How Can Peptides Benefit Our Body?

Now that you have answered "what are peptides", it is time to learn about their benefits. Specific benefits will vary based on the type of peptide in question.

  1. You can use peptides for muscle growth, and this is one of the most common reasons they are used. Peptides will create an anabolic effect on an athlete's muscle mass, helping them when they suffer a muscle injury. Peptides can quickly heal any damaged muscle fibers, allowing the athlete to return to fields more quickly. They can also help bodybuilders build muscle mass faster than normal, giving them a significant decrease in body fat and a corresponding increase in muscle mass. Peptides are preferred over other mass-building methods, such as steroids because there are almost no peptides side effects compared with the damaging side effects of steroids.
  2. Pentapeptides, for example, contain five peptides which are connected. These will stimulate hyaluronic acid and collagen, both of which are naturally found in the skin, but decrease in quantity as we age. As these components support skin structure, you develop sagging skin and wrinkles when they decrease. Beauty products aim to counteract and stop this damage with pentapeptides.
  3. Oligopeptides have six, seven, or more peptide units and they may be referred to using specific names such as heptapentides (a chain of seven peptide units). Oligopeptides will also stimulate hyaluronic acid and collagen production.

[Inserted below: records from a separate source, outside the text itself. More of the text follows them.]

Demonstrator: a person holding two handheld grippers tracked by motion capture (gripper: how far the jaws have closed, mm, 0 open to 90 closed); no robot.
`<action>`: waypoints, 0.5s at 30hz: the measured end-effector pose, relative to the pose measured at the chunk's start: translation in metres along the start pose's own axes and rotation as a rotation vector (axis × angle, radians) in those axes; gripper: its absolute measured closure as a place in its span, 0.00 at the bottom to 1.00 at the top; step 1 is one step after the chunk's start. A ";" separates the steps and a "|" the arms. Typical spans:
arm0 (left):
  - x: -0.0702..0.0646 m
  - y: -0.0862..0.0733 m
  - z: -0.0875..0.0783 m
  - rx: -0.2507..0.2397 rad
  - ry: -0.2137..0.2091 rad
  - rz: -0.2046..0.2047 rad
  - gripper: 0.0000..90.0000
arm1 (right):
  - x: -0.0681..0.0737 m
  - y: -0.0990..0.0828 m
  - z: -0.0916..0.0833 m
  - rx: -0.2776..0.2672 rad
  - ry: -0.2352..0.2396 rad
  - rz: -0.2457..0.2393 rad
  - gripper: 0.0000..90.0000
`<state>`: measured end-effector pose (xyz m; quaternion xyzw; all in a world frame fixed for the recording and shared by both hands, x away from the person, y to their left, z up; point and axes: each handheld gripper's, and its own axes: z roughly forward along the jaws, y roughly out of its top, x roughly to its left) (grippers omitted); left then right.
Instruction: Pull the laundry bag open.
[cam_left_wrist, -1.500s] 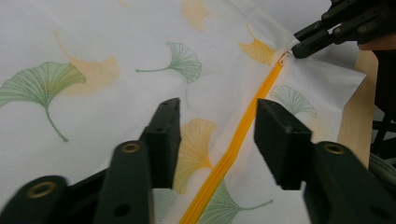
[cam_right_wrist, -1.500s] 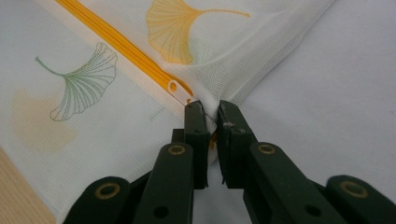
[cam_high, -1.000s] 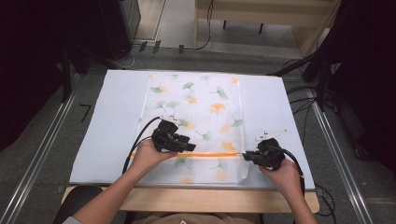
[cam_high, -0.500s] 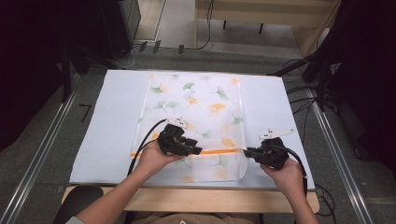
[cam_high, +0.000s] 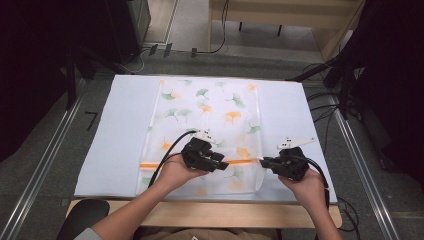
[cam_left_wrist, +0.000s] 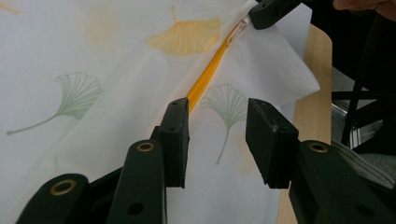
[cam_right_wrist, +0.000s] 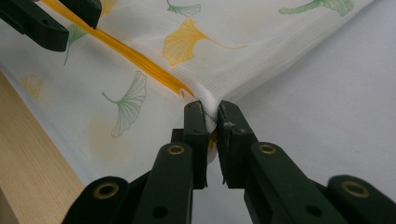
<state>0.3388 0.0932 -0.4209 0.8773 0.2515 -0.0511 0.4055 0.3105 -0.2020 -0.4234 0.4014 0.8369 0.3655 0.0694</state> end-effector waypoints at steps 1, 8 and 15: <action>-0.002 0.002 0.002 0.001 0.006 0.002 0.67 | 0.000 0.000 0.000 -0.001 0.002 -0.003 0.94; -0.008 0.008 0.016 0.021 -0.017 0.000 0.71 | 0.000 0.001 -0.001 -0.004 0.013 -0.006 0.94; -0.014 0.015 0.028 0.027 -0.029 0.007 0.71 | 0.001 0.000 -0.001 0.002 0.017 0.000 0.94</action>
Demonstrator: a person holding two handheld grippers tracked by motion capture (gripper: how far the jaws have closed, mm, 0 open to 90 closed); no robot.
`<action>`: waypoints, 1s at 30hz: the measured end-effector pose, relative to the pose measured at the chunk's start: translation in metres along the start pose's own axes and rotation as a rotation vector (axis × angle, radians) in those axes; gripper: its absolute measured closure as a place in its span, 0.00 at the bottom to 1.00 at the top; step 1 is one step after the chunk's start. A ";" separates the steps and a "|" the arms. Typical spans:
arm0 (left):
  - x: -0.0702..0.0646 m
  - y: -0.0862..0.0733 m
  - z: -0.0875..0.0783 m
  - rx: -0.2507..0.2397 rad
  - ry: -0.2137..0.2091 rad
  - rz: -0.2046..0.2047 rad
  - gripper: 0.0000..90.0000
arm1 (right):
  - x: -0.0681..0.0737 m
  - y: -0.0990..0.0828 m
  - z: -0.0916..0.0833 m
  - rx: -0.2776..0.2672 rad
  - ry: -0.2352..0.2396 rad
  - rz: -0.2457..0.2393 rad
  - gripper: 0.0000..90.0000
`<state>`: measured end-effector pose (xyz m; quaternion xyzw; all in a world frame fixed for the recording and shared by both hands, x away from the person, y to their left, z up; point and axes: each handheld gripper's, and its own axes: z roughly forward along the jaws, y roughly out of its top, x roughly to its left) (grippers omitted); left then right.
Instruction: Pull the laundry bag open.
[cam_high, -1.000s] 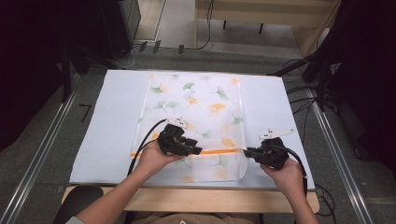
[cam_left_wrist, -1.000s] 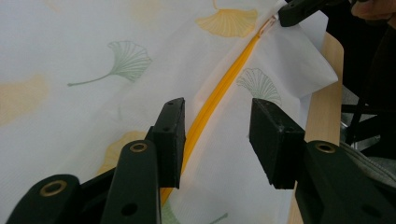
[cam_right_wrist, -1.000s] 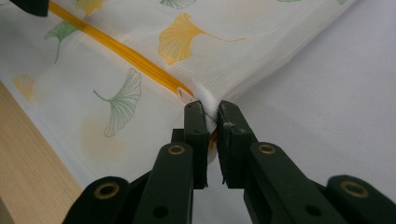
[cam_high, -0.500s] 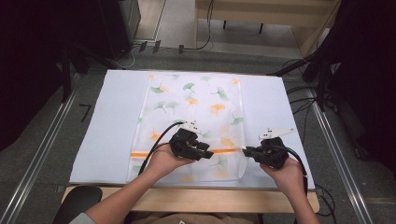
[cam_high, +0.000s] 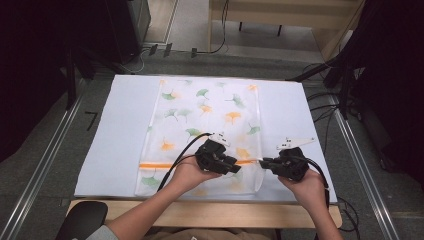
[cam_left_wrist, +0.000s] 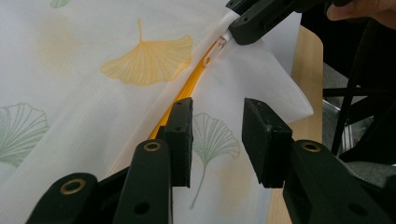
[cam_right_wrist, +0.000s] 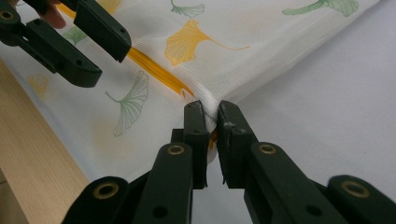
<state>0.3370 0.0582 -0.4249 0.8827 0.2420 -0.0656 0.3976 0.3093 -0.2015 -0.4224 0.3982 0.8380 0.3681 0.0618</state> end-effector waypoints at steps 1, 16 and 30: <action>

  4. Copper peptides connect with copper molecules to perform their function. This combination of molecules will then travel into the skin's deep layers, where they promote skin healing and collagen production. Copper peptides are typically small molecules since they attach themselves to copper molecules and then drag them through multiple layers of skin.
  5. Neuropeptides provide benefits by affecting the neurotransmitters within the skin. During the communication of neuropeptides, the nerve cells within the skin will stop communicating with each other but relaxinstead. This allows the skin to become smoother and wrinkles to disappear.